その数日後、今度は新聞やテレビの取材記者が教団に招かれたが、彼らがそこで目にしたのも、警官たちが見たのとだいたい同じ風景だった。よくあるお仕着せのツアーではなく、記者たちは付き添いなしに敷地内の好きな場所を訪れて、誰とでも自由に話をし、それを記事にすることができた。ただし信者のプライバシー保護のために、教団の許可を得た映像と写真だけを使用するという取り決めが、メディアとのあいだに結ばれた。修行衣を身にまとった数人の教団幹部が、集会用の広い部屋で記者たちの質問に答え、教団の成り立ちや教義や運営方針について説明した。言葉遣いは丁寧、かつ率直だった。宗教団体によくあるプロパガンダ臭は一切排除されていた。彼らは宗教団体の幹部というよりは、プレゼンテーションに習熟した広告代理店の上級社員のように見えた。着ている服が違っているだけだ。

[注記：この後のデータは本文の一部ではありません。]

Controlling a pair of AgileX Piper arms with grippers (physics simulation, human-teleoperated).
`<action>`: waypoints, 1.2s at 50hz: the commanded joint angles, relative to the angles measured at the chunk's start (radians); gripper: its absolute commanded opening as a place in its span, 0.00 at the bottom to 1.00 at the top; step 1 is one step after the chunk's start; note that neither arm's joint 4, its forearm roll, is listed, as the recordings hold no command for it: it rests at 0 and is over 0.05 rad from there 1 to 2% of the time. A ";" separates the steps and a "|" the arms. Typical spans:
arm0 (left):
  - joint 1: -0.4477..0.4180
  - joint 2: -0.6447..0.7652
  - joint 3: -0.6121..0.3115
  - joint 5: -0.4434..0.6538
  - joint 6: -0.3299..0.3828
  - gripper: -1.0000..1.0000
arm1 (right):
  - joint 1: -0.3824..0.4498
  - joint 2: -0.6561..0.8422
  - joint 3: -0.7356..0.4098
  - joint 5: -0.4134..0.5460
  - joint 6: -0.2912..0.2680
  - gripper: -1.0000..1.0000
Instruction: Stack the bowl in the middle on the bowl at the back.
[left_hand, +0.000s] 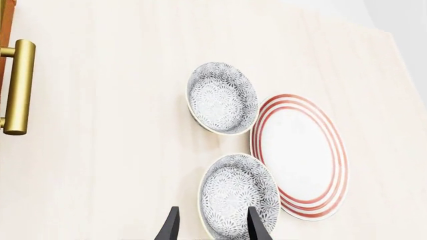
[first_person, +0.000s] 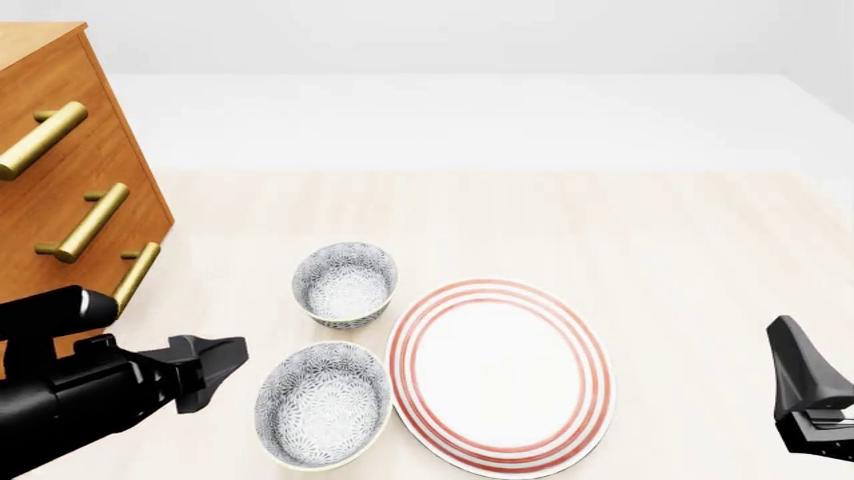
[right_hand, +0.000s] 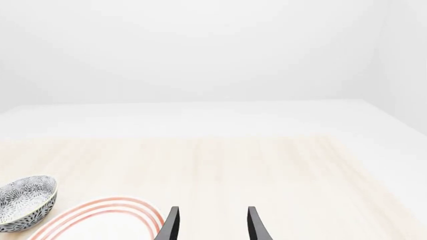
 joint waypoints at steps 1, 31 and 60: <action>0.002 0.033 0.064 -0.068 -0.011 1.00 | 0.000 -0.003 0.000 0.002 0.000 1.00; -0.031 0.290 0.201 -0.445 -0.081 1.00 | 0.002 -0.024 -0.002 0.022 -0.006 1.00; -0.091 0.545 0.195 -0.652 -0.050 1.00 | 0.002 -0.008 -0.001 0.007 -0.006 1.00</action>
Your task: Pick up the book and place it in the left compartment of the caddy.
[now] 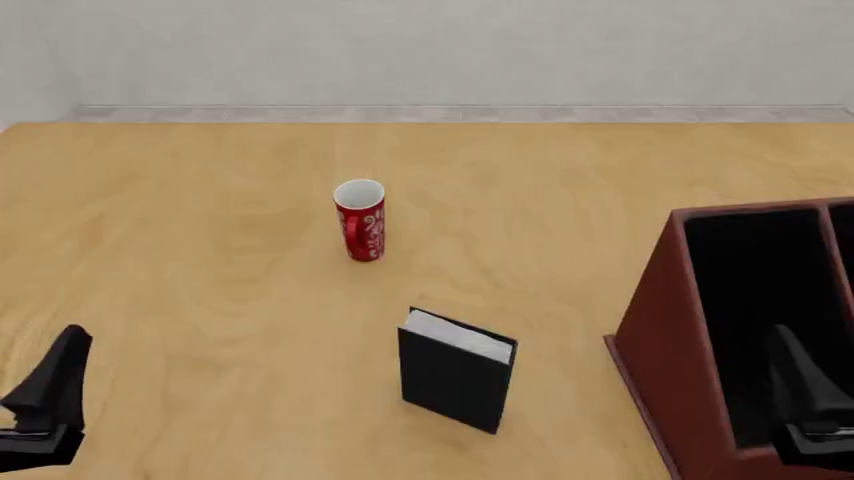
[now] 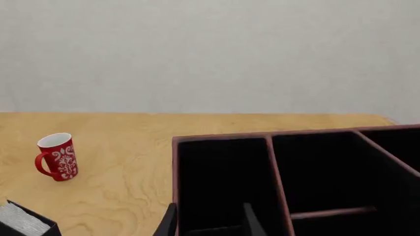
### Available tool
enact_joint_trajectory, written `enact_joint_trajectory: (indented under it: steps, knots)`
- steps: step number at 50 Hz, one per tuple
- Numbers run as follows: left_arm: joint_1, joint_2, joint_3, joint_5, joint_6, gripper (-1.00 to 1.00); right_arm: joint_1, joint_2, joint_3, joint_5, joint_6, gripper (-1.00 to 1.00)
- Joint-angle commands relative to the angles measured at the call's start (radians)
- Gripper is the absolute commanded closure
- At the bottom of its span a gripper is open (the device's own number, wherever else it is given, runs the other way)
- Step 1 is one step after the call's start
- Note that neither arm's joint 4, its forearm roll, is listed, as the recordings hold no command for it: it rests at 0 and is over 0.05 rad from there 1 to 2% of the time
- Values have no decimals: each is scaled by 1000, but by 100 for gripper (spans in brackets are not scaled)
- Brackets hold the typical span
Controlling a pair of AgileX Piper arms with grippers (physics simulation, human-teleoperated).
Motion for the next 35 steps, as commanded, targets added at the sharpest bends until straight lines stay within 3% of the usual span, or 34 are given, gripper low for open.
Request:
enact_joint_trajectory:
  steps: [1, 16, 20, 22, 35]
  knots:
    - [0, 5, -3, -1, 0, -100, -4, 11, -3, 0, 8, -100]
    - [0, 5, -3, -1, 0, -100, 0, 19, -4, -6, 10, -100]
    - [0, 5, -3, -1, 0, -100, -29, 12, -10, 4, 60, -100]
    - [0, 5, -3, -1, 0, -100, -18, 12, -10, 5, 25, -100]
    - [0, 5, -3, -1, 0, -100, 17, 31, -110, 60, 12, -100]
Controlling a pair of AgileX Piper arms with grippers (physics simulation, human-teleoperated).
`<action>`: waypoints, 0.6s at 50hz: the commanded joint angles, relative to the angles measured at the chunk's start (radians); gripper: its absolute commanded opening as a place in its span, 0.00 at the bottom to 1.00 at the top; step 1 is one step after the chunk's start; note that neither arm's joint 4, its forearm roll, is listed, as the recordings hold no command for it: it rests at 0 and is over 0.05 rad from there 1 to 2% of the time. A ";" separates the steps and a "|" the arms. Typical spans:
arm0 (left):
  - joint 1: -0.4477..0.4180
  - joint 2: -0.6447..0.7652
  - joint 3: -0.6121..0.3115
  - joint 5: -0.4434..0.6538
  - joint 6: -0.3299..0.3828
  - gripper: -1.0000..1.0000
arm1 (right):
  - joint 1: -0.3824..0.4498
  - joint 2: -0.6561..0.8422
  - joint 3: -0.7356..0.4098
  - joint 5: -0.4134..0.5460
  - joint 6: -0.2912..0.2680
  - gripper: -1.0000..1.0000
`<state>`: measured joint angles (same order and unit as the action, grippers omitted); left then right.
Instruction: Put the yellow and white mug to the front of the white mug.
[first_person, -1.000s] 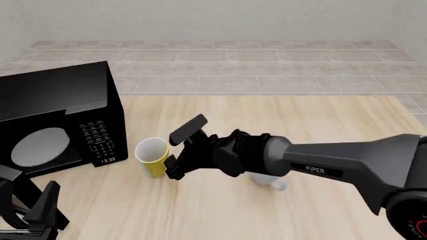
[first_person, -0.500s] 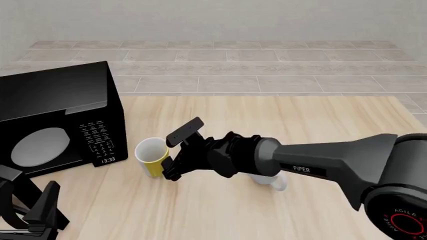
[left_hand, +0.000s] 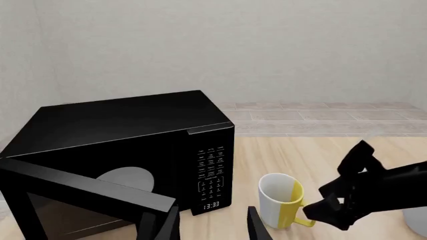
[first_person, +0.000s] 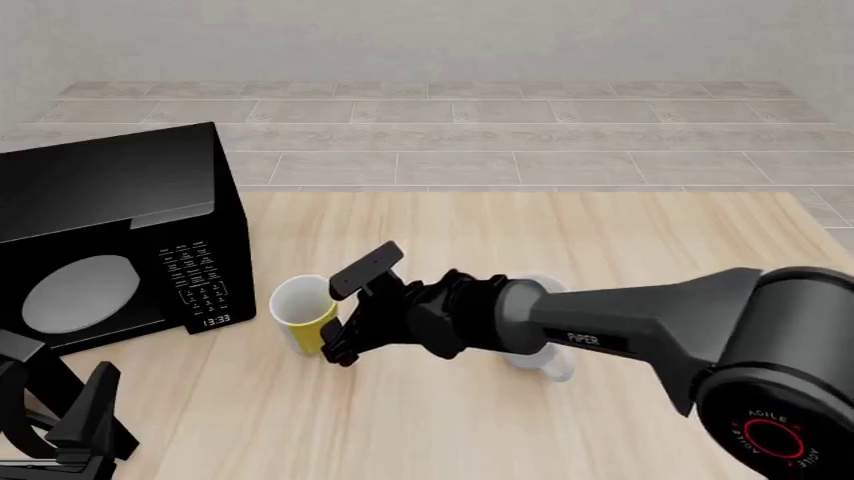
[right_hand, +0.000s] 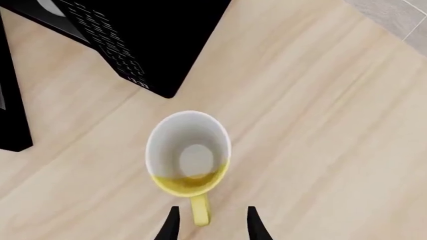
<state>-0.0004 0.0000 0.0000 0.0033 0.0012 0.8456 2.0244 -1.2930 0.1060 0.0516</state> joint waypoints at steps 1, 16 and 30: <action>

我々は明確な教義を持っているわけではない、と彼らは説明した。成文化されたマニュアルのようなものを、我々は必要とはしていない。我々がおこなっているのは初期仏教の原理的な研究であり、そこでおこなわれていた様々な修行の実践である。そのような具体的な実践をとおして、字義的ではない、より流動的な宗教的覚醒を得ることが、我々の目指すところである。個人個人のそのような自発的覚醒が、集合的に我々の教理を作り上げていると考えていただければいい。教義があって覚醒があるのではなく、まず個々の覚醒があり、その中から結果的に、我々の則{のり}を決定するための教義が自然発生的に生まれてくる。それが我々の基本的な方針である。そのような意味では、我々は既成宗教とは成り立ちを大きく異にしている。
資金については現在のところ、多くの宗教団体と同じように、その一部を信者の自発的な寄付に頼っている。しかし最終的には、寄付に安易に頼ることなく、農業を中心とした、自給自足の質素な生活を確立することを目標に置いている。そのような「足るを知る」生活の中で、肉体を清浄にし、精神を錬磨することによって、魂の平穏を得ることを目指している。競争社会の物質主義にむなしさを覚えた人々が、より深みのある別の座標軸を求めて、次々に教団の門をくぐっている。高い教育を受け、専門職に就き、社会的地位を得ていた人々も少なくない。我々は世間のいわゆる「新興宗教」とは一線を画している。人々の現世的な悩みを安易に引き受け、一括して人助けをするような「ファーストフード」宗教団体ではないし、そういう方向を目指しているわけでもない。弱者の救済はもちろん大事なことだが、自らを救済しようとする意識の高い人々にふさわしい場所と適切な助力を与える、いわば宗教の「大学院」に相当する施設だと考えていただければ近いかもしれない。